Reproduce the lines of the material exactly, excluding every image.
+===+
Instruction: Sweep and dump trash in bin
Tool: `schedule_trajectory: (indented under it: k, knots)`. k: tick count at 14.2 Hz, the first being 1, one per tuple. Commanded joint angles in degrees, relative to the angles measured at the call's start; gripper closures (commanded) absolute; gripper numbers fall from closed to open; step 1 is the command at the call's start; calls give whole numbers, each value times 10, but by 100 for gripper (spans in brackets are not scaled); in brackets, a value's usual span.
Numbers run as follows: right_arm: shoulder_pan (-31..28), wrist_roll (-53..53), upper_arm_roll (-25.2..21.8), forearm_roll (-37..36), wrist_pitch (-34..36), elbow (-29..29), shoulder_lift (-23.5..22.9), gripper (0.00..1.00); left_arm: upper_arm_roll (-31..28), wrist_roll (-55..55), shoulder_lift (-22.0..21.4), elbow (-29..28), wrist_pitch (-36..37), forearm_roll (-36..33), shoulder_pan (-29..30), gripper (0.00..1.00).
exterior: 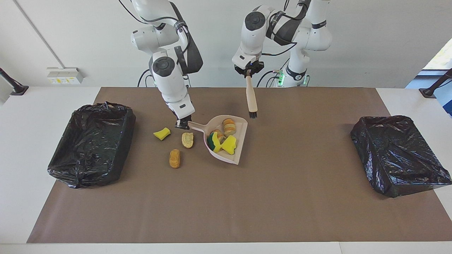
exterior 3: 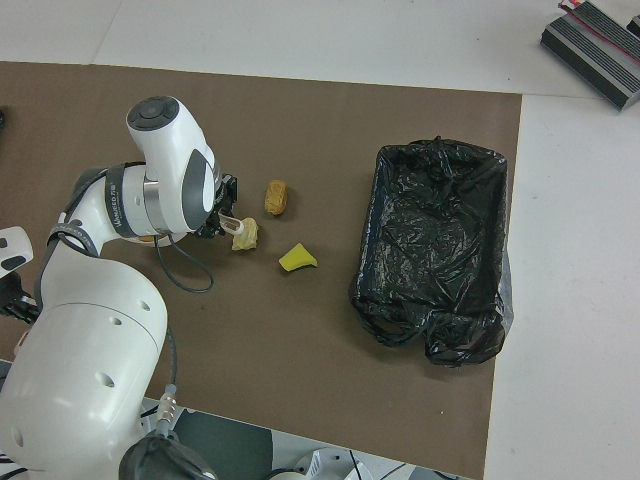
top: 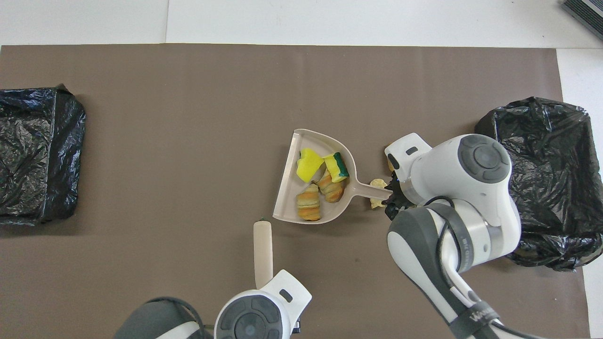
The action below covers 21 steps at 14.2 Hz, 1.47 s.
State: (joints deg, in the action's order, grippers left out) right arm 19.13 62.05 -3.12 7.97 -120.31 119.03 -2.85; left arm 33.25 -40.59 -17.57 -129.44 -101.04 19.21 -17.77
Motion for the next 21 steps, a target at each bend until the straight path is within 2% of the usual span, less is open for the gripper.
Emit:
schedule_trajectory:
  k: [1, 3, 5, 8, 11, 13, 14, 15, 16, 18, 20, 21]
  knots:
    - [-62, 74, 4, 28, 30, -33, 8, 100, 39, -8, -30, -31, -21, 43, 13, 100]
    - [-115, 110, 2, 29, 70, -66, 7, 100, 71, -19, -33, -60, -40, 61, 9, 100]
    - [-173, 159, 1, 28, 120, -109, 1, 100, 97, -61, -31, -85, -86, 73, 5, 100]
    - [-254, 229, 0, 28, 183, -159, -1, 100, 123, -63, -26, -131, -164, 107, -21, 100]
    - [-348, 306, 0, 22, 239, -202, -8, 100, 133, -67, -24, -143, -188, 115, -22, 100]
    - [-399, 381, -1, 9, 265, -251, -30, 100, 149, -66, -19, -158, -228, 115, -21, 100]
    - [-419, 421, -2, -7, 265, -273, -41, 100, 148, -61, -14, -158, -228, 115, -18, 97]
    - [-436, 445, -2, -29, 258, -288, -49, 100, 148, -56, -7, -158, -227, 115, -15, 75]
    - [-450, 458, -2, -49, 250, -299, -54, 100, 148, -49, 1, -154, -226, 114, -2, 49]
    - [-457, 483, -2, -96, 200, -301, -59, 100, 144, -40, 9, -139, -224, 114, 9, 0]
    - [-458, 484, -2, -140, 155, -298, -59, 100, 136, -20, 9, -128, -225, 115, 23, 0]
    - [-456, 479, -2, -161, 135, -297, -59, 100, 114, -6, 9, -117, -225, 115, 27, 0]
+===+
Problem solution
Instruction: Sweep and dump trash in bin
Tool: `schedule_trajectory: (indented under it: k, knots)`. k: tick count at 14.2 Hz, the first being 1, one per tuple. Commanded joint angles in degrees, relative to the angles measured at the call's start; gripper closures (commanded) absolute; gripper numbers fall from closed to open; step 1 is the command at the call's start; calls give whole numbers, each value times 10, but by 100 for gripper (spans in brackets are not scaled); in brackets, a value's usual span.
Numbers run as follows: right_arm: shoulder_pan (-31..28), wrist_roll (-53..53), upper_arm_roll (-25.2..21.8), forearm_roll (-37..36), wrist_pitch (-34..36), elbow (-29..29), shoulder_lift (-23.5..22.9), gripper (0.00..1.00); left_arm: upper_arm_roll (-31..28), wrist_roll (-55..55), shoulder_lift (-22.0..21.4), elbow (-29..28), wrist_pitch (-36..37), forearm_roll (-36..33), shoulder_pan (-29..30), gripper (0.00..1.00).
exterior: 
exterior 3: 
top: 
The action below covers 21 steps at 14.2 Hz, 1.47 s.
State: (joints deg, in the action's order, grippers left out) right arm 19.13 62.05 -3.12 7.97 -120.31 119.03 -2.85; left arm 33.25 -40.59 -17.57 -129.44 -101.04 19.21 -17.77
Motion for the next 21 steps, a target at each bend until the straight path is within 2% of the usual span, less is open for the gripper.
Emit:
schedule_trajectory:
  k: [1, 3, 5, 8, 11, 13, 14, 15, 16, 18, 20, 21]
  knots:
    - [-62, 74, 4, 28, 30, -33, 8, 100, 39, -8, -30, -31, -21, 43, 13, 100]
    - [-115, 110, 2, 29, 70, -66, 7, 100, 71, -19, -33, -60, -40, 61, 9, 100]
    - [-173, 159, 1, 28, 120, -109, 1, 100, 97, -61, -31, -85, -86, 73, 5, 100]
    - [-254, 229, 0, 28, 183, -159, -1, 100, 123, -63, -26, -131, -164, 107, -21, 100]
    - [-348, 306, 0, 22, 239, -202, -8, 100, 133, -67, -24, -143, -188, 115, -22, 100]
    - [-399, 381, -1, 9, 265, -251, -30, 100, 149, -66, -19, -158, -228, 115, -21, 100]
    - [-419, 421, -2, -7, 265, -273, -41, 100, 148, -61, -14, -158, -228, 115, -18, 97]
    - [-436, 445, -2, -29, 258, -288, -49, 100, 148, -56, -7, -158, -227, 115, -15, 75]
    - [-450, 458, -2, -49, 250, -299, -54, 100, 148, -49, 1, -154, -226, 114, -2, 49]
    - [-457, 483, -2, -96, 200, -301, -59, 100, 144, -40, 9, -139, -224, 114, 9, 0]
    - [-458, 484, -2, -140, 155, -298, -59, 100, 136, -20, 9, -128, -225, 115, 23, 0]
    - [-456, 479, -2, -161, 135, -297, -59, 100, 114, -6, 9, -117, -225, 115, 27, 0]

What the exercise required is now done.